About

About Dr. John Hoefs

Dr. Hoefs has been actively involved in research as well as clinical care since 1979 when his first paper was published. These publications are listed in the enclosed CV and are referenced below. They include publications on ascites, hepatitis C (HCV), and scans to measure hepatic function.

Dr John Hoefs has been an important figure in the field of Hepatology since the description of hydraulic pressures between serum and ascites first published in 1983 when a series of publications (6, 8) led to an understanding that the serum to ascites albumin gradient (SAAG) is determined by portal pressure and ascites protein concentration by the combination of serum colloid osmotic pressure and portal pressure (13). There are many causes of ascites although chronic liver disease (CLD) is the most common. Prior to SAAG, the cause of ascites was thought to control the ascites protein concentration, but confusion occurred when this was strictly applied to assessment and management of the patient.

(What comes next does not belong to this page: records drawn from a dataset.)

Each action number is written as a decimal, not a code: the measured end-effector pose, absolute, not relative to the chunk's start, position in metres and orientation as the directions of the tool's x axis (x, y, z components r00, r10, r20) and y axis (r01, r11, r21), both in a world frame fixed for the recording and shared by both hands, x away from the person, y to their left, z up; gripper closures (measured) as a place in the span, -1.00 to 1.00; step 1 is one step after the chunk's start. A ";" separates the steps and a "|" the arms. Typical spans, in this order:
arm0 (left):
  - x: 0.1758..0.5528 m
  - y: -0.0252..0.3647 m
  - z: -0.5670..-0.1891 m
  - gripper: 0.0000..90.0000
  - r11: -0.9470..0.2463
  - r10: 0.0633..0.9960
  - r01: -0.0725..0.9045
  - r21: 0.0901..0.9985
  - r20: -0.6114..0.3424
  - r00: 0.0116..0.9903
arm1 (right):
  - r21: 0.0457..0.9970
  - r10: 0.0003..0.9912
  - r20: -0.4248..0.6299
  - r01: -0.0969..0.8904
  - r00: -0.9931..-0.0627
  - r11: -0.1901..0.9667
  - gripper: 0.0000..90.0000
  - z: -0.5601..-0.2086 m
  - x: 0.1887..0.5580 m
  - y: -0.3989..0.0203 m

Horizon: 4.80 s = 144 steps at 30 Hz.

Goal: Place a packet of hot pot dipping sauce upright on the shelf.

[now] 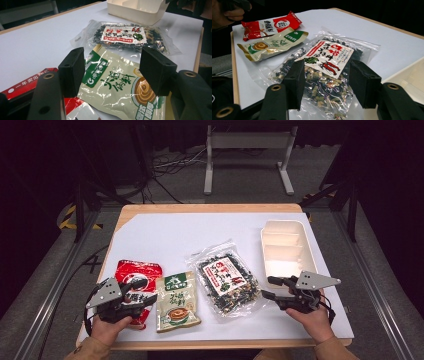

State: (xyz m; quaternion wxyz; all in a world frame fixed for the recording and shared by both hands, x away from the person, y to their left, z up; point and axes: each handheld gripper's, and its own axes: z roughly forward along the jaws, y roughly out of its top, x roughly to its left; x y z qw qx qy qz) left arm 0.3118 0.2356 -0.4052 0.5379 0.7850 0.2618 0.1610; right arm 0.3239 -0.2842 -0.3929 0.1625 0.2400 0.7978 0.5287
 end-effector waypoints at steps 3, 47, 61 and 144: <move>0.312 0.235 -0.405 -0.18 -0.283 0.592 0.242 0.928 -0.029 0.805 | 0.920 0.548 -0.004 0.211 -0.837 0.330 0.03 -0.392 0.324 -0.282; 0.312 0.237 -0.405 -0.18 -0.271 0.602 0.246 0.931 -0.035 0.798 | 0.895 0.387 -0.043 0.137 -0.921 0.425 -0.38 -0.345 0.366 -0.169; 0.312 0.238 -0.405 -0.18 -0.272 0.607 0.247 0.930 -0.033 0.794 | 0.871 0.345 -0.047 0.130 -0.938 0.473 -0.38 -0.342 0.379 -0.140; 0.297 0.256 -0.409 -0.18 -0.249 0.670 0.286 0.925 -0.049 0.741 | 0.531 0.159 0.231 0.261 -0.960 0.806 0.48 -0.401 0.462 -0.035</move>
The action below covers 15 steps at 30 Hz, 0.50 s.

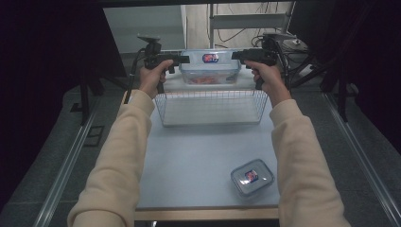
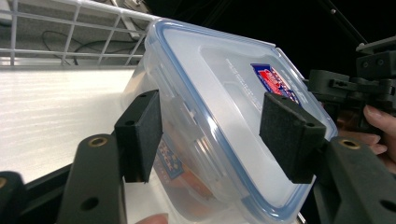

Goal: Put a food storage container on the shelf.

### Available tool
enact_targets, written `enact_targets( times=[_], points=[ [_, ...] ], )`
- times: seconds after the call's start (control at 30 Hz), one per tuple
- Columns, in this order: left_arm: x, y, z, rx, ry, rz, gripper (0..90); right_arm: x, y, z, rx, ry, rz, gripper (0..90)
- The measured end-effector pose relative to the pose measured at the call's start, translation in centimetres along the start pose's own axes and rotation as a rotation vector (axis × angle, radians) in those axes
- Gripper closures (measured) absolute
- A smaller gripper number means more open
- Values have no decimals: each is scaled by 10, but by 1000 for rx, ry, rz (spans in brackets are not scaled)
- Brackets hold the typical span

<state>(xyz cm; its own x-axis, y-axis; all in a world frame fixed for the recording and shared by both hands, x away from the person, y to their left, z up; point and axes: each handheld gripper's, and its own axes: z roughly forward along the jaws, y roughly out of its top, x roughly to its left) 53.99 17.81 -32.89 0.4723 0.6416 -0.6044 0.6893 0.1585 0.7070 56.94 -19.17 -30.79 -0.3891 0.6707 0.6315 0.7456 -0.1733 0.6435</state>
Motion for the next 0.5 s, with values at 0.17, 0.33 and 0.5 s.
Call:
enact_targets(
  times=[0.17, 0.33, 0.5],
  points=[
    [-2, 0, -4, -7, -1, 8, 309, 5, -3, -3, -23, -5, -19, 391],
    [-8, -5, -23, -38, 9, 56, 301, 13, -10, -21, -51, -25, -108, 385],
    [-15, -22, -42, -37, 7, 110, 301, 12, -24, -43, -43, -14, -168, 397]
  ],
)
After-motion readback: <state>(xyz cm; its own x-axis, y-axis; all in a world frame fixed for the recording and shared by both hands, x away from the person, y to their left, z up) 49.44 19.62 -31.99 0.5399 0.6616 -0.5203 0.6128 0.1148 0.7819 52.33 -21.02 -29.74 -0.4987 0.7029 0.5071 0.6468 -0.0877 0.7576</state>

The understanding of the importance of the portal pressure in formation of the SAAG led to the proposal to use the SAAG as the means to determine the cause of ascites (12). The SAAG was further enhanced by a better understanding of colloid osmotic pressure resulting in a globulin correction of the SAAG and a new method of estimating serum colloid osmotic pressure from serum proteins (44). Consolidation of the information on ascites was summarized in an editorial in 1990 (39) and a chapter in "Ascites and Renal Dysfunction" in 1999. Assessment of ascites using the SAAG is presently accepted world-wide as the most efficient method to determine the cause of ascites.

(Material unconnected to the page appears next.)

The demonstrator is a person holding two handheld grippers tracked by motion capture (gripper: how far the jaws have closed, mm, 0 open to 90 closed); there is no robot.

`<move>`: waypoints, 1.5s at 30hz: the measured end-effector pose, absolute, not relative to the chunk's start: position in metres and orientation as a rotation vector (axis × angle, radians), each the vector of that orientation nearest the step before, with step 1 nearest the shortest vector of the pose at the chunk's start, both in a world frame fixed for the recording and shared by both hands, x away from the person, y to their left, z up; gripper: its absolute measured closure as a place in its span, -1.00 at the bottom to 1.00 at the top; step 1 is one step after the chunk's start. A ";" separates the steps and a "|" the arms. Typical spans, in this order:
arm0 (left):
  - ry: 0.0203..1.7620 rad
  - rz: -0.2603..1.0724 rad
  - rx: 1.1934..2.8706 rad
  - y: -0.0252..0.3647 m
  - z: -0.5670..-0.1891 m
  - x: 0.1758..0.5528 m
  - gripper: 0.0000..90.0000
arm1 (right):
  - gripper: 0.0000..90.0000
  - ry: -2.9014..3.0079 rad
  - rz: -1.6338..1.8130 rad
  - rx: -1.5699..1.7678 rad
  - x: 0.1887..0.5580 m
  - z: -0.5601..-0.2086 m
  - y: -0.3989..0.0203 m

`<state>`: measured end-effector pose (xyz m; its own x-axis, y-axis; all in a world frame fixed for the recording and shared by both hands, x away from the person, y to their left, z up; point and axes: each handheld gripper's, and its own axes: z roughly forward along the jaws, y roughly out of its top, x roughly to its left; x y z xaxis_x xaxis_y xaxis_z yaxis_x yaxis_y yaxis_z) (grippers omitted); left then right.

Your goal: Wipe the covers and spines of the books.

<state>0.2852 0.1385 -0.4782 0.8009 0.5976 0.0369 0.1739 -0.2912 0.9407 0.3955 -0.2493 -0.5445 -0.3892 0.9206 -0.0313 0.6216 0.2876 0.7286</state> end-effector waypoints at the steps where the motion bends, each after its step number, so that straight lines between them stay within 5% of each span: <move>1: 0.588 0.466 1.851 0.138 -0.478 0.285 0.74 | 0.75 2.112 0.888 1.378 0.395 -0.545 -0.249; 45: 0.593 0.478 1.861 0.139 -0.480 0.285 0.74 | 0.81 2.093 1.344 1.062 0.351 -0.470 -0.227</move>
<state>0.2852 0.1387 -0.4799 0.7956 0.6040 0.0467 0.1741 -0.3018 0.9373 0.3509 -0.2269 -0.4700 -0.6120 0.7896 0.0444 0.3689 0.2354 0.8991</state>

Additional studies of ascites showed the fluid to be active in production of CA125 (a tumor marker), immune complexes (3, 9), and fibrin degradation products (4). Furthermore, the fluid consumes coagulation proteins as fast as they enter the fluid (4). These studies show that ascites is an active fluid.

Infection in ascites is common as spontaneous bacterial peritonitis (SBP). This infection requires the presence of ascites, usually of a low protein concentration, and has a high mortality. A retrospective review early in Dr. Hoefs career (10) initiated a series of papers in collaboration with others that elucidated the cause of SBP (24), methods to differentiate the conditions from other causes of peritonitis in patients with ascites (15,16, 20, 21, 23), and the best method of diagnosis and treatment (30, 32, 37). An early summary in the Disease of the Month (31 (9):3-48), 1985and a later editorial summarized this material (41).

Dr Hoefs has investigated treatment of hepatitis C virus (HCV) since 1989 as a co-investigator on many of the seminal publications in this field including regular interferon, Rebetron, Consensus (Infergen), Pegintron plus ribavirin and Pegasys plus ribavirin (Copegasys) (48,52, 53-59,61-69, 74). His personal experience with all forms of interferon and combinations with ribavirin for the treatment of HCV are enormous within and outside of clinical trials. Eventually, he responded to an NIH RFA for UCI as a site for what eventually became known as the HALT-C trial; a 10 year prospective trial of HCV non-responders to routine therapy. This trial has investigated prospectively many of the major issues in chronic HCV infection and clinic outcomes of HCV including hepatocellular carcinoma (HCC). Dr Hoefs has been a co-author on many of the more than 40 publications from this study (75-77, 79-85). Dr. Hoefs is very experienced in treating chronic HCV.

John Hoefs, MD has investigated a number of methods to non-invasively evaluate patients with CLD. This has included the FM ultrasound (27, 28, 31, 35), magnetic resonance imaging (MRI) (42) and, finally, the quantitative liver spleen scan (QLSS) (19, 49-51, 60, 70, 73). The QLSS is a variant of the routine liver spleen scan (LSS) available at most institutions. The difference is in precise quantization of the parameters that allows measurement of the functional hepatic mass, liver and spleen volumes and the presence of cirrhosis with great reliability. No other technique can estimate both the amount of fibrosis and the amount of functioning tissue.

Dr. Hoefs has also published on hepatitis B (2, 22, 72), HCC (85), and hepatic hemodynamics and hepatic blood flow (33, 36, 38, 40, 77).